The SLFP under Chandrika Kumaratunga became the People’s Alliance and the likes of Lakshman Kadirgamar, President's Counsel and G.L. Peiris, Professor of Law rubbed shoulders with Mangala Pinsiri Samaraweera, fashion designer and Sumanaweera Banda Dissanayake, grassroots politician from Hanguranketha.
In so doing, President Kumaratunga compelled the traditional Sinhala Buddhist SLFPers to think as Sri Lankans instead of merely as Sinhalese. This augured well for the country and led to the majority community mellowing in their attitude towards the national question in the North and East.

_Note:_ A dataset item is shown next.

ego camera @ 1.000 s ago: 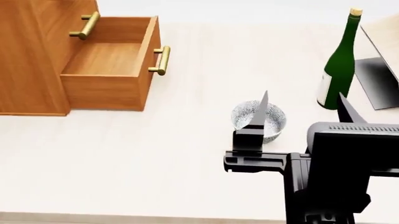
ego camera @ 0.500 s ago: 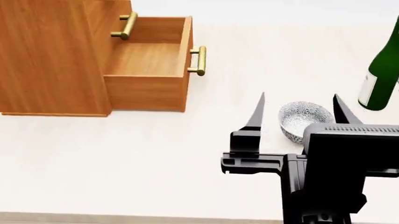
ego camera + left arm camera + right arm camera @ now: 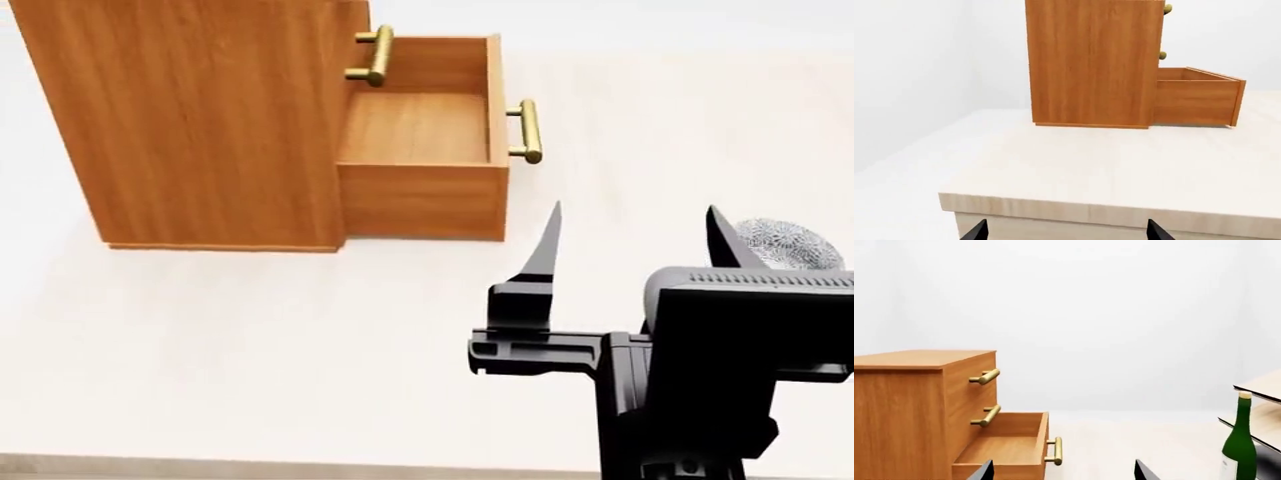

Today, Kadirgamar is dead, Peiris is in the UNP, Dissanayake is in jail and Samaraweera is the sticky glue that holds together the Rajapakse-JVP-JHU combine having burnt his boats with his one-time mentor. Chandrika Kumaratunga is ferocious, fuming and all but forgotten.

In his quest for power, Mahinda Rajapakse is being arm-twisted into turning back the clock and revert to Sinhala nationalism, kurakkan coloured shawl and all. His allies, the JVP and the JHU will beat the nationalist drums with more fervour than the SLFP or S.W.R.D. Bandaranaike ever did.

An SLFP think tank had analysed the folloiwng fall-out from a Rajapakse presidency. That the premiership would go to the JVP, and that the latter will make even more strident demands in their next electoral agreement with the SLFP with the objective of holding over 50 seats in a future Parliament, thus becoming the largest stakeholder in the governing party. If the JVP forwards such demands, the JHU is unlikely to stay idle and will ask for its pound of flesh-metaphorically speaking of course.

On the other side of the divide, Ranil Wickremesinghe stands accused of just the opposite: pussy-footing when dealing with the Liberation Tigers of Tamil Eelam (LTTE) and conceding the nation on a platter to a bunch of murderous terrorists.

If these positions leave the two candidates irreconcilably polarized but on level pegging in terms of votes at the starting line, then the deciding factor may well be the economy but that must await the Rajapakse manifesto. Decidedly though, the advantag on that score is with Wickremesinghe who has a proven track record of better and more acclaimed economic management whereas Rajapakse lays himself open to the charge of merely making promises, promises and more promises.

But lest the nation forgets, Chandrika Bandaranaike Kumaratunga is still the Executive President of Sri Lanka. She may yet feel that she should do a little bit more to prevent what she perceives to be the beginning of the end of the SLFP. Or at least make it look so to cover up for her own melancholy at having to leave the plums of office.

Until now, President Kumaratunga, despite her many outbursts in private, has resisted the temptation to actively undermine the Rajapakse campaign. She realizes that a loss to Rajapakse at the election will ruin him politically, and probably believes that would automatically elevate her brother Anura Bandaranaike as the heir apparent to the party leadership which she still holds. She is also acutely aware that the enormous powers bestowed on her by the executive presidency are at her disposal for only a few more weeks. These are factors which will provide a politically starved Kumaratunga with some food for thought.

Chandrika Kumaratunga, the daughter of two Prime Ministers would have known the political coup d’etat to be a regular topic at her breakfast table at Tintagel in Rosmead Place. She herself revealed her panache for it in the manner in which she dismissed the Wickremesinghe government in 2004. The question now is will she do it again by embarrassing Premier Rajapakse’s campaign in an attempt to bring about his downfall?

Maybe, but perhaps wiser counsel will prevail not to. Whatever. There is certain to be many a twist and turn in this presidential election before we can say, in her favourite French, ‘Au Revoir ' to Chandrika Bandaranaike Kumaratunga, and her presidency.